**PROBLEM:** Every line in the records below with the string "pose" needs to be copied out.

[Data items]
======

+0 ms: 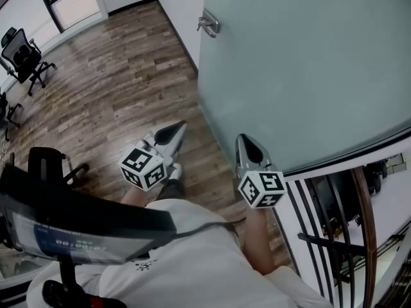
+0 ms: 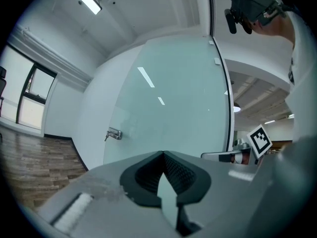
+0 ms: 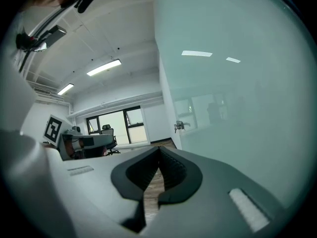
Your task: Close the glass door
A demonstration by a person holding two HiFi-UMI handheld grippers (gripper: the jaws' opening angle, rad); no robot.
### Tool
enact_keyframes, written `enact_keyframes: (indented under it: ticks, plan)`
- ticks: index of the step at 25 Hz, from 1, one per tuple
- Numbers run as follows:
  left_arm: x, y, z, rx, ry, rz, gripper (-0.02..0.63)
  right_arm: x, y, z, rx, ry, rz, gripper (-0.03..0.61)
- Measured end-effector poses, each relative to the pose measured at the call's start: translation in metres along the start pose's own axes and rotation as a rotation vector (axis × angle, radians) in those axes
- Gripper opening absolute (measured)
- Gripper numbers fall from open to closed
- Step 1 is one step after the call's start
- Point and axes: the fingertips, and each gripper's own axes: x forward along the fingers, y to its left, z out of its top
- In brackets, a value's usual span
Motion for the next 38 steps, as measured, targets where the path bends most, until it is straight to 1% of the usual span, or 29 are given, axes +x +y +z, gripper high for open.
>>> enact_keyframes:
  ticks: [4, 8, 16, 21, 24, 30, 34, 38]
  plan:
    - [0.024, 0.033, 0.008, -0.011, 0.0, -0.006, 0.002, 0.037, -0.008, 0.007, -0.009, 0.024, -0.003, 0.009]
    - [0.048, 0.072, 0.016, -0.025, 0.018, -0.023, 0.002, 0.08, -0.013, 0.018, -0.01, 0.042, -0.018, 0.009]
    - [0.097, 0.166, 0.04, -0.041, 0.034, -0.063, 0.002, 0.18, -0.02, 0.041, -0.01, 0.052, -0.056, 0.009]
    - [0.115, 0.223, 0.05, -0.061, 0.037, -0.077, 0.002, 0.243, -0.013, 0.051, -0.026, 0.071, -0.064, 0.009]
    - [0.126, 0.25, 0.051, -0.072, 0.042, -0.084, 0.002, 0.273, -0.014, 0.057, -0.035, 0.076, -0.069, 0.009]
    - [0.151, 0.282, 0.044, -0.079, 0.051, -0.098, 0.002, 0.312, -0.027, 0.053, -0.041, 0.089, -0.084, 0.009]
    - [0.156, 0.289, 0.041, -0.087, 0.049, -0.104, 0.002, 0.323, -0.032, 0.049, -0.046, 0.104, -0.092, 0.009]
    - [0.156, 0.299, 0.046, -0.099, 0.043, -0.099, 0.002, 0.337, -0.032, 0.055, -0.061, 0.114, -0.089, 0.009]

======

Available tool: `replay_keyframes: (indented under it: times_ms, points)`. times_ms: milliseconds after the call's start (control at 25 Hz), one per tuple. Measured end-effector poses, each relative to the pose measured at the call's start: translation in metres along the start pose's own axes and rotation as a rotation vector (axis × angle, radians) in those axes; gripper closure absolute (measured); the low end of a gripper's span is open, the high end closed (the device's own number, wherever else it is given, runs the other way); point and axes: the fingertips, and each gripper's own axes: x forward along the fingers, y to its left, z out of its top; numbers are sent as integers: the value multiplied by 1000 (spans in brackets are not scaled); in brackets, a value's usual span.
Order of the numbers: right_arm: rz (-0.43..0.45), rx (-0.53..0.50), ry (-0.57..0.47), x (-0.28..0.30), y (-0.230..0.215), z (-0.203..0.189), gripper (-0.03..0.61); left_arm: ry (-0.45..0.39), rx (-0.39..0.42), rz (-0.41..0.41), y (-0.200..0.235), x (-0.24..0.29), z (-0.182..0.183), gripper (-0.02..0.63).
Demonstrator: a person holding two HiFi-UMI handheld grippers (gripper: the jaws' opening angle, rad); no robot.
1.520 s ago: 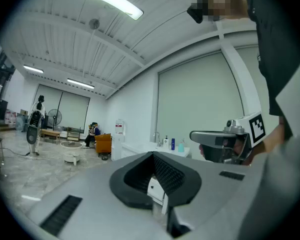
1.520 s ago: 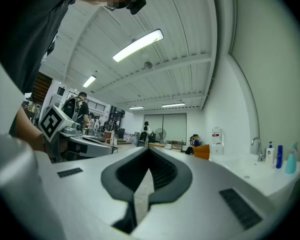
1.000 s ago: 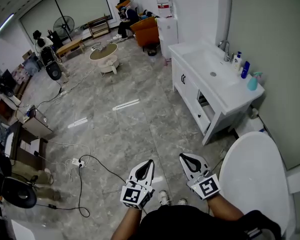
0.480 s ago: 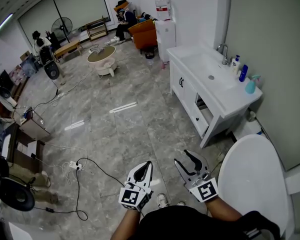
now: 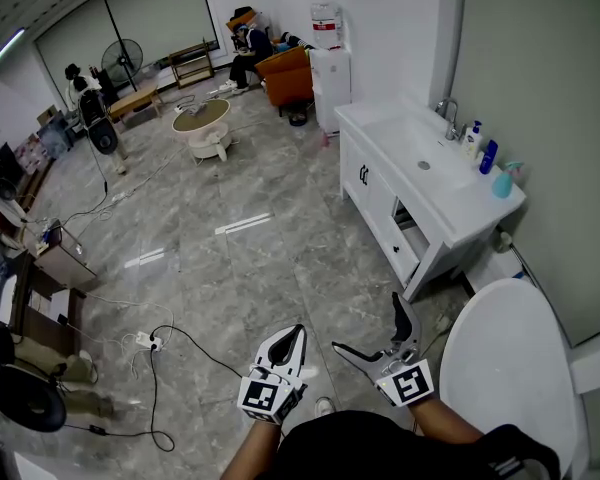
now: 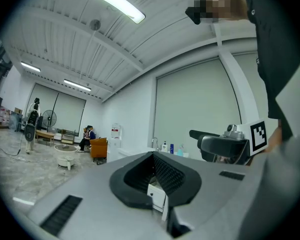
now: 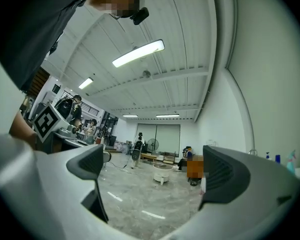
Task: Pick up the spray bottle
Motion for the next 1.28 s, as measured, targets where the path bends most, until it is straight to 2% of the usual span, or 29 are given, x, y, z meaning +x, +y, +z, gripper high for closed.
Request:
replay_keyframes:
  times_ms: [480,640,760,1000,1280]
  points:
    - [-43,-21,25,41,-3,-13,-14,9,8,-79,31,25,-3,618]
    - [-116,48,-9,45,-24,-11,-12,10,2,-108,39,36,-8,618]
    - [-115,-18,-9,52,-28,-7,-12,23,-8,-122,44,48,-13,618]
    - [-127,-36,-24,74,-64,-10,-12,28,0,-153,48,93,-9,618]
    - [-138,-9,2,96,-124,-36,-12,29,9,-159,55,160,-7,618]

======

**ANSWER TO THE PROBLEM:**
- Measured end-effector poses, each relative to the pose measured at the call's start: translation in metres along the start pose's own axes and rotation as a rotation vector (axis × angle, radians) in those axes
Available tool: `replay_keyframes: (indented under it: times_ms, points)`. times_ms: milliseconds after the call's start (control at 25 Hz), one per tuple. Measured end-effector poses, each relative to the pose measured at the call's start: translation in metres along the start pose's own axes and rotation as a rotation vector (axis × angle, radians) in those axes; gripper closure absolute (measured); the low end of a gripper's span is open, the high end closed (the device's own number, wherever else it is given, runs the other way); point and axes: the fingertips, and each gripper's own axes: x forward along the fingers, y to its left, z out of its top; numbers are sent as integers: the value multiplied by 1000 (spans in brackets are not scaled); in brackets, a value's usual span.

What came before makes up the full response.